• _WORK REQUIRED_:
Filter the lines below, keeping each one that holds "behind".
==*==
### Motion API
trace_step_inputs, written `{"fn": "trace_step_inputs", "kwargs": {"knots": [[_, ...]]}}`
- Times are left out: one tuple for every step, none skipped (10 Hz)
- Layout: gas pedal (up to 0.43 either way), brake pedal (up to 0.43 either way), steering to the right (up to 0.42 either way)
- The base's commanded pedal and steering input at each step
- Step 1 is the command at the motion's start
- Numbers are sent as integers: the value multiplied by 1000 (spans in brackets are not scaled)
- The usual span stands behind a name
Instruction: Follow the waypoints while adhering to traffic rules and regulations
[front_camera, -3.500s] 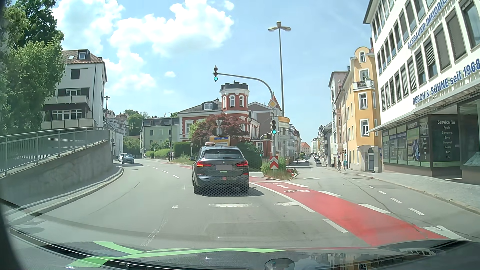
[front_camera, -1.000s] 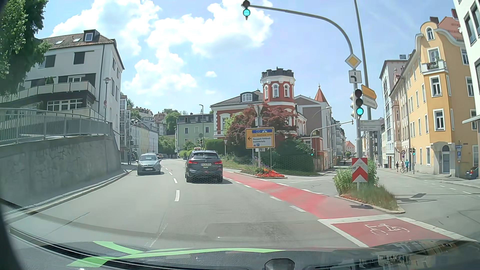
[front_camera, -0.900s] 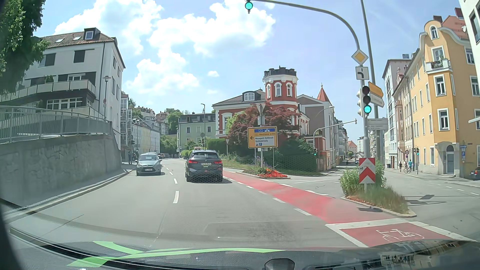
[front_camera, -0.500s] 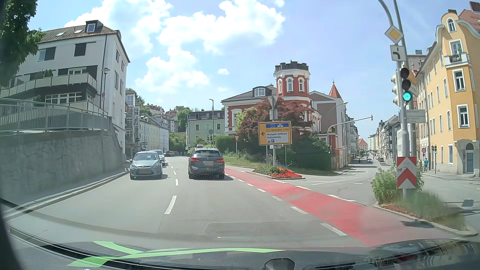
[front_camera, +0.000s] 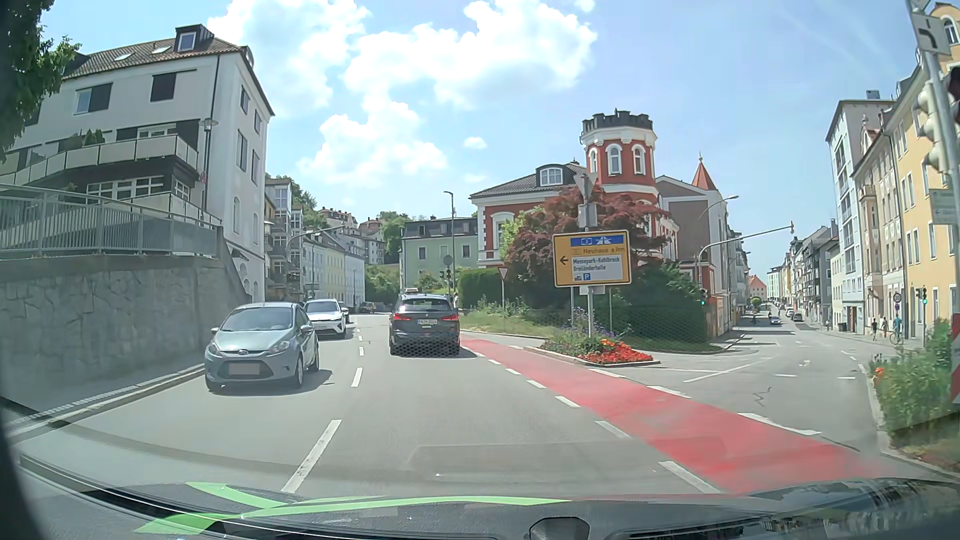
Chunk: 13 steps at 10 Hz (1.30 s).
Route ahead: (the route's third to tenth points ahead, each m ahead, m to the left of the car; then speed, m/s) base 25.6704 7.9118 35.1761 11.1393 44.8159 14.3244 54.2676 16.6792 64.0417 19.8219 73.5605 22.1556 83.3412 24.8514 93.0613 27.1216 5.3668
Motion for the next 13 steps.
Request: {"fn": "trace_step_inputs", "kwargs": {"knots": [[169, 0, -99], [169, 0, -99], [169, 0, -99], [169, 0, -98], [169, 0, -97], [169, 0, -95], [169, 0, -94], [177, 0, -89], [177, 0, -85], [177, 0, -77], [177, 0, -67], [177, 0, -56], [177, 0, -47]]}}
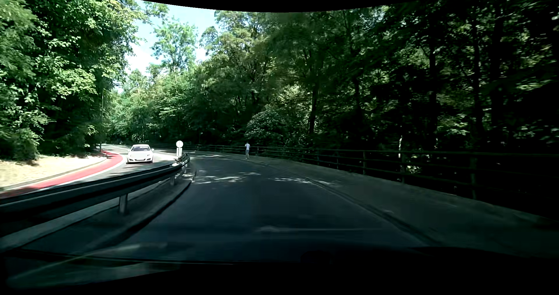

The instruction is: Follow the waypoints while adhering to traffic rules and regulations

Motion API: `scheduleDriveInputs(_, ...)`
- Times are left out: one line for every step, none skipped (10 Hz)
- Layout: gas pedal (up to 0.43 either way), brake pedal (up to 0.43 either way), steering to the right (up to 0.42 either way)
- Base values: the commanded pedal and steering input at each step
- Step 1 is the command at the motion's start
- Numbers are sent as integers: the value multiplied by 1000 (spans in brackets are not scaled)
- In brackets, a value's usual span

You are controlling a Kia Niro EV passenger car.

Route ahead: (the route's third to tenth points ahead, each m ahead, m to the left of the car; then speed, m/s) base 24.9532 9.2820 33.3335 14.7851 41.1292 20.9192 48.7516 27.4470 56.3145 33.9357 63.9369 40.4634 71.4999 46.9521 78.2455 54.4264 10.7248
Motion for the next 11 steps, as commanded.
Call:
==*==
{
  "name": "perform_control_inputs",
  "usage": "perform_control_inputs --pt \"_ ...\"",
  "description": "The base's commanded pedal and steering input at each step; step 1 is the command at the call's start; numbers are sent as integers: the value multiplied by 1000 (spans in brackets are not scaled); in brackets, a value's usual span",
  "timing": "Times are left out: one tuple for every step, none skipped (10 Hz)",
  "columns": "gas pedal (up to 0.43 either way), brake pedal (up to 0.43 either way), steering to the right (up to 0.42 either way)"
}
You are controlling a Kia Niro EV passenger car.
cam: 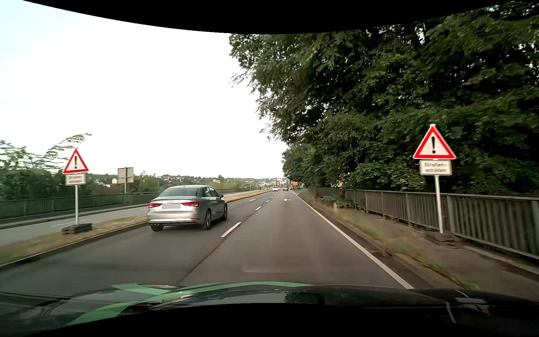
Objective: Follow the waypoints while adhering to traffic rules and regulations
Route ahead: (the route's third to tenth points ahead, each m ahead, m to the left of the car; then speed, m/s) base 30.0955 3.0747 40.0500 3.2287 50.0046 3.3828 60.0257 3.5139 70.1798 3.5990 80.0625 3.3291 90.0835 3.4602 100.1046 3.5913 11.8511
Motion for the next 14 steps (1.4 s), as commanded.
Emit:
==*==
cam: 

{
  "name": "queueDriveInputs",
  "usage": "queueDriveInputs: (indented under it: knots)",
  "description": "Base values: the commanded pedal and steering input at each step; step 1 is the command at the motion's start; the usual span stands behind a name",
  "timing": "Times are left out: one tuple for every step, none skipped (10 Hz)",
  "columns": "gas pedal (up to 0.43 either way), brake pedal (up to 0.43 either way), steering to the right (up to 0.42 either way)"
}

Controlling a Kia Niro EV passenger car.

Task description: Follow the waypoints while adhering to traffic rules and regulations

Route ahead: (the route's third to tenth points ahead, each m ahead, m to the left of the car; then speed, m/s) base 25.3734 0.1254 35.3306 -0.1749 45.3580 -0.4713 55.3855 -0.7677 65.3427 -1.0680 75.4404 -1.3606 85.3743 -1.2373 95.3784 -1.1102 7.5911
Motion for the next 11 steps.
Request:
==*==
• _RESPONSE_:
- The usual span stands behind a name
  "description": "Base values: the commanded pedal and steering input at each step; step 1 is the command at the motion's start; the usual span stands behind a name",

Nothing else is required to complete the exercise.